La Presse a affirmé que le «maire Gérald Tremblay a demandé à des fonctionnaires de masquer une information importante avant la vente d’un immeuble de la Ville de Montréal à un groupe de promoteurs représenté par un de ses supporteurs».
Selon ce que le quotidien rapportait, le montant de l’évaluation municipale, qui était de 14,7M$, a été biffé des documents remis aux élus, qui ont par la suite approuvé à l’unanimité la vente de la gare Viger.
Gérald Tremblay, qui a remis la documentation pertinente aux médias, a accusé le quotidien d’avoir recours à du «sensationnalisme», de chercher à «miner sa crédibilité» et de «dénaturer la vérité».
«Le dossier de la vente de la gare Viger a été traité de façon très rigoureuse, dans le meilleur intérêt de la Ville et non du promoteur, a déclaré M. Tremblay.
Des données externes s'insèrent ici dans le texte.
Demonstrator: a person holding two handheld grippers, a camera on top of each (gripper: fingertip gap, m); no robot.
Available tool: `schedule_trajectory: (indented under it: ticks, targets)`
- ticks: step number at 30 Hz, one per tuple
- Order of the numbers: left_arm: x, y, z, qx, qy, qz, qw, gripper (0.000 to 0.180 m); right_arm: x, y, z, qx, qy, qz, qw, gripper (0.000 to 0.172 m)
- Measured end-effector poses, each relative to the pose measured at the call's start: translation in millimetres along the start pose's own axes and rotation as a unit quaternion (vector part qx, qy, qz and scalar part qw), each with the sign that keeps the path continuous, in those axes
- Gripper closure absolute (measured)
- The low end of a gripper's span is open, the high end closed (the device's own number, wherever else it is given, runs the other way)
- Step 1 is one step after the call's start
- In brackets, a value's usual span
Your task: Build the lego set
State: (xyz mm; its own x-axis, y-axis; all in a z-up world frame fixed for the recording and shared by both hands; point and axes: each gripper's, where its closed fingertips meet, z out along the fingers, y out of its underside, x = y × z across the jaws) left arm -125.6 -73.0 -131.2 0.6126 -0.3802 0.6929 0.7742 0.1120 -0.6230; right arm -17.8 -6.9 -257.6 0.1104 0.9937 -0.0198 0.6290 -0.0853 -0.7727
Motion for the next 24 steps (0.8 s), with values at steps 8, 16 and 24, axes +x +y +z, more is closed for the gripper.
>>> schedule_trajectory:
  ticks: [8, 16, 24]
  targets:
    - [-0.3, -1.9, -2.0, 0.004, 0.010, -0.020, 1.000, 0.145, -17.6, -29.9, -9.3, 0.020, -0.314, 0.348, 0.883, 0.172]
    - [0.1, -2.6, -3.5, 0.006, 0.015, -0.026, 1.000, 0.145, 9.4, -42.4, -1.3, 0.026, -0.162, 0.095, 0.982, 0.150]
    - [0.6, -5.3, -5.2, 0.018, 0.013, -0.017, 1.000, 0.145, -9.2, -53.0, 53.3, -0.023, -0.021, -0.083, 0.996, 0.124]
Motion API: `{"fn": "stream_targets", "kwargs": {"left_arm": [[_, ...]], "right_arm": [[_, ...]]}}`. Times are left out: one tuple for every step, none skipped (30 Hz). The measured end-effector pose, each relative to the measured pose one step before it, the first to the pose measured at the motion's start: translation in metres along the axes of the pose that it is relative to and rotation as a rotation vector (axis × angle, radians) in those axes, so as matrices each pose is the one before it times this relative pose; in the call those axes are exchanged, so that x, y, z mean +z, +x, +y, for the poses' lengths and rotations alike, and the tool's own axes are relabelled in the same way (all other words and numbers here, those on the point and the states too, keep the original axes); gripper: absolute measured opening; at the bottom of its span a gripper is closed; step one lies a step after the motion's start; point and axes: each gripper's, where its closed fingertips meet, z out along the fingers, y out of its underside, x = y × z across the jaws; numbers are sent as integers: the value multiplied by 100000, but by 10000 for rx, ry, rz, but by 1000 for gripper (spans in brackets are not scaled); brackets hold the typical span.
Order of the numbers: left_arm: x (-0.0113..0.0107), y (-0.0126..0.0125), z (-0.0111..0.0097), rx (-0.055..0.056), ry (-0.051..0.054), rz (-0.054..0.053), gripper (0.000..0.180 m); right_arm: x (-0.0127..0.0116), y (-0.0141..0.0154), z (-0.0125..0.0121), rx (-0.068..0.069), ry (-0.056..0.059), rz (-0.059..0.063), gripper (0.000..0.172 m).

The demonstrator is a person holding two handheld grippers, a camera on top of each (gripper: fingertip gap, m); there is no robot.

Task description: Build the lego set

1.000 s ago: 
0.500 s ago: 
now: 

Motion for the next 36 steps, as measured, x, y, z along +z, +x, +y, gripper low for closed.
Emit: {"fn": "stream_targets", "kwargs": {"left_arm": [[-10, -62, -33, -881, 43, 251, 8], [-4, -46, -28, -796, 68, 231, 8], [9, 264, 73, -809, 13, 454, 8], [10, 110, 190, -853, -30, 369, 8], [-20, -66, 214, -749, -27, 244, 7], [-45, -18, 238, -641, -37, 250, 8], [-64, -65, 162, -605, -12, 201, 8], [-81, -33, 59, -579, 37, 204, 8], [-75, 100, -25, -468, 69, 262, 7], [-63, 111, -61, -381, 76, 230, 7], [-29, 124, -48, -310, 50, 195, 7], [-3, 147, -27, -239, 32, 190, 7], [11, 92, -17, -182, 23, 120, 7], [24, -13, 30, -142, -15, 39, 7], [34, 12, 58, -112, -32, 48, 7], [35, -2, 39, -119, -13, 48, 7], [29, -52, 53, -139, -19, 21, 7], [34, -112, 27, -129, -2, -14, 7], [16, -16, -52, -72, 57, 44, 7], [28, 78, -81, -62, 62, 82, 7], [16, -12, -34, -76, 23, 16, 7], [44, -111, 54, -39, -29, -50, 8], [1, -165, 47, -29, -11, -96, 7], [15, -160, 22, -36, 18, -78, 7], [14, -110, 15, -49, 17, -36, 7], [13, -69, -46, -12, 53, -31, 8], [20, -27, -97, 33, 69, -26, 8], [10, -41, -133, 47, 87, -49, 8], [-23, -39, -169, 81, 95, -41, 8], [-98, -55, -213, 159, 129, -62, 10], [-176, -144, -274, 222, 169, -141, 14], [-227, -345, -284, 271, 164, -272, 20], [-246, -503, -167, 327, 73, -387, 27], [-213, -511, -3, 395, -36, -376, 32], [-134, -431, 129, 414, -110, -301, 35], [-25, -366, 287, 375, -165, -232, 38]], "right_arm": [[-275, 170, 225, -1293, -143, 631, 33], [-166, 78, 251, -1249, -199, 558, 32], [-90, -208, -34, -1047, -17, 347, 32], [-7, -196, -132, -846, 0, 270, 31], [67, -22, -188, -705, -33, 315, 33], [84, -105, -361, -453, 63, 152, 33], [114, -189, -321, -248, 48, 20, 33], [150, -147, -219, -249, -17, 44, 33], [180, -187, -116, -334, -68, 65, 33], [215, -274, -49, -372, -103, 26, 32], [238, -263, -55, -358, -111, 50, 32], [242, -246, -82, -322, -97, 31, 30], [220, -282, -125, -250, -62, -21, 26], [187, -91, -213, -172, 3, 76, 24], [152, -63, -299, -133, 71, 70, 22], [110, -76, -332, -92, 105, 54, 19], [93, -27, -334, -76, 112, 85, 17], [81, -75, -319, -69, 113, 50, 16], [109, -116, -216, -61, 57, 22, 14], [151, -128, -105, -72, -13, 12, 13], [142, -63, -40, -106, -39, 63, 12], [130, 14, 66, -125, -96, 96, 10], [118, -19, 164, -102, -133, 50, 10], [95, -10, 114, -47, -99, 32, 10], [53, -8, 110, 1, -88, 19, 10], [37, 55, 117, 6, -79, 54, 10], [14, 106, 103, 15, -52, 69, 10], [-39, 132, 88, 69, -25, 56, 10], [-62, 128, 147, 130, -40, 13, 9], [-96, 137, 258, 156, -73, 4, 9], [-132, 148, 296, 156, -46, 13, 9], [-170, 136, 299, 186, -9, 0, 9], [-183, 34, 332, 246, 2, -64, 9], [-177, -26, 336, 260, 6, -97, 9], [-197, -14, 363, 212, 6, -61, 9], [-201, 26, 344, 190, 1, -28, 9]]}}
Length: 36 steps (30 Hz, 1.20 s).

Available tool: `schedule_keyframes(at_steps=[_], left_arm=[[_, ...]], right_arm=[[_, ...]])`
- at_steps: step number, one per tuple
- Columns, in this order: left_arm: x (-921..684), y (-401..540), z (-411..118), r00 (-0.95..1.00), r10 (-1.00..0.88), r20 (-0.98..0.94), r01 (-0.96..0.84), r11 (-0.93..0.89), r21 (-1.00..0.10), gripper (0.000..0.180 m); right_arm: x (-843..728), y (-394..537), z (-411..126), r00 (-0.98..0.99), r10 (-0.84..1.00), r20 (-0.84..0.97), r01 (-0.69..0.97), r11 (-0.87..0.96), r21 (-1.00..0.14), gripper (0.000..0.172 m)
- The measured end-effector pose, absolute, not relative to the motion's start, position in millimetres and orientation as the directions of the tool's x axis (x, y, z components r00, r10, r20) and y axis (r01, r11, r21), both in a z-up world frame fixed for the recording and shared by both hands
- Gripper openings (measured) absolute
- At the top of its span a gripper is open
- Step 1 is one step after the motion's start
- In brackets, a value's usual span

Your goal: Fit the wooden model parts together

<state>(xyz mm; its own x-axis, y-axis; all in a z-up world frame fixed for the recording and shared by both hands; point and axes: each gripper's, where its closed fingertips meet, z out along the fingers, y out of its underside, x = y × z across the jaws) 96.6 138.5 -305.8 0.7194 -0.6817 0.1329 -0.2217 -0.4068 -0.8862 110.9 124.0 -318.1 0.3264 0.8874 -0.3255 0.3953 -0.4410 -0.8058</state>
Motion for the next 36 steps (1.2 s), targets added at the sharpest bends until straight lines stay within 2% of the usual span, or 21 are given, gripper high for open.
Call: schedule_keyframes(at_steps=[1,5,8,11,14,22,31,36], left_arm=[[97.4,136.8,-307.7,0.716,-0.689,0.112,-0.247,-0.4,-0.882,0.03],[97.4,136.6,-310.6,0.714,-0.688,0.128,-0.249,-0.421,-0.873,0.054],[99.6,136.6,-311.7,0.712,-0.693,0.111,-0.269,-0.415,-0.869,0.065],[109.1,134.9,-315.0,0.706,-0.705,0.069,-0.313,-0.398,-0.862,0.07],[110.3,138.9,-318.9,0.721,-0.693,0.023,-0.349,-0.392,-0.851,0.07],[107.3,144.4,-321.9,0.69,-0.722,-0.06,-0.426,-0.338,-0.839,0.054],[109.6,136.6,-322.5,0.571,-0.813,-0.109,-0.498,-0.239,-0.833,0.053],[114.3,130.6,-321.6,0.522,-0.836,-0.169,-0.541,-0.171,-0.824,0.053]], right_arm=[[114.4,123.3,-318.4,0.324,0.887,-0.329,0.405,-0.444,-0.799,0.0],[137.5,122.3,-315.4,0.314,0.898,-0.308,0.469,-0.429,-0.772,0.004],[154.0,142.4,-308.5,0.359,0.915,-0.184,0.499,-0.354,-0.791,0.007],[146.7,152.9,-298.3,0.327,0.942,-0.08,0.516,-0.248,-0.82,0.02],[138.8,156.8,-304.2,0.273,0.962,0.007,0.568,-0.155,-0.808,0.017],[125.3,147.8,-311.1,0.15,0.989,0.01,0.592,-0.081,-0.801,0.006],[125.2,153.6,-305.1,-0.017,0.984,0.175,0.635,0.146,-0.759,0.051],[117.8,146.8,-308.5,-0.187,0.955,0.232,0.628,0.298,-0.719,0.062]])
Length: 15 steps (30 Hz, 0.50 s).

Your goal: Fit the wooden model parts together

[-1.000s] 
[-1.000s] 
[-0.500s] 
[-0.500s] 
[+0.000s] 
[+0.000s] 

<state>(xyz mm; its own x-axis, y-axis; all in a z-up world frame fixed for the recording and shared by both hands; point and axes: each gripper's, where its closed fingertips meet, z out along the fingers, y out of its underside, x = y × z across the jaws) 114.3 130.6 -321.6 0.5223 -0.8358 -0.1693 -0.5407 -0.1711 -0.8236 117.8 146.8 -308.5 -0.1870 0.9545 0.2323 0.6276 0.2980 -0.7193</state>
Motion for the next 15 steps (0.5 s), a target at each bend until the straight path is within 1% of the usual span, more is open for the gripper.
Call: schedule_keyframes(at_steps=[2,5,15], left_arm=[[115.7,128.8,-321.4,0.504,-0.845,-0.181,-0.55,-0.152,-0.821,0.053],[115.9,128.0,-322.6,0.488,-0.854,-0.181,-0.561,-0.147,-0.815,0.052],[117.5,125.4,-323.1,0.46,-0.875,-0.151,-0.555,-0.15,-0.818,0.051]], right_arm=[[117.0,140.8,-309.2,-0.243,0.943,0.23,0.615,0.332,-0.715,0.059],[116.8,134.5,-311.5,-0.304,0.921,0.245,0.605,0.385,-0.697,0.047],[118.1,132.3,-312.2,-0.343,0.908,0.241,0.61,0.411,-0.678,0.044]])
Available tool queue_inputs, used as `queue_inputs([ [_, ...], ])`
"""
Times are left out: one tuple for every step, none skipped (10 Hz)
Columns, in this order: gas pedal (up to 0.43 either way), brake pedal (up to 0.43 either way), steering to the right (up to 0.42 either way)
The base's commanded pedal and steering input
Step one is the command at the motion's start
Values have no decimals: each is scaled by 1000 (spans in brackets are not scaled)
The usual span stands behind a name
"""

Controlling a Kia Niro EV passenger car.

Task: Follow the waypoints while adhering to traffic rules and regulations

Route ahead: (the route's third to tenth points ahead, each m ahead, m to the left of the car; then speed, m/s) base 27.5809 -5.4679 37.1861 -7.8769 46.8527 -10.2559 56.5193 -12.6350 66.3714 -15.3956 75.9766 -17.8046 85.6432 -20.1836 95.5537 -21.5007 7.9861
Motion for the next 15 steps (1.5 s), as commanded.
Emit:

Le montant de l’évaluation municipale n’a pas été [transmis aux élus] parce qu’il n’était pas pertinent.»
«L’évaluation municipale de 14,7M$ ne reflétait pas la valeur de la gare Viger sur le marché ni l’état du bâtiment», a précisé Michel Nadeau, directeur des stratégies et transactions immobilières.
Une évaluation réalisée en 2000 par la firme Desjarlais Prévost révèle que la valeur marchande de la gare Viger s’élevait à 3M$. Des travaux de décontamination évalués à 13M$ y étaient alors nécessaires.
«Nous avons été très chanceux de trouver un promoteur qui était prêt à payer 9M$ pour cet immeuble, a indiqué Gérald Tremblay, tout en rappelant que la Commission scolaire de Montréal avait retiré son offre d’achat de 6M$ à la suite de l’évaluation de Desjarlais Prévost. Le promoteur a déjà investi 42M$ dans son projet. La vente de la gare Viger a été une des meilleures transactions faites par la Ville de Montréal.»
M. Tremblay a rappelé à cet effet que le promoteur, qui s’est engagé à ne pas demander une diminution de l’évaluation municipale de la gare Viger, avait payé la taxe de bienvenue sur l’évaluation de 14,7M$, ce qui a aussi été profitable pour la Ville.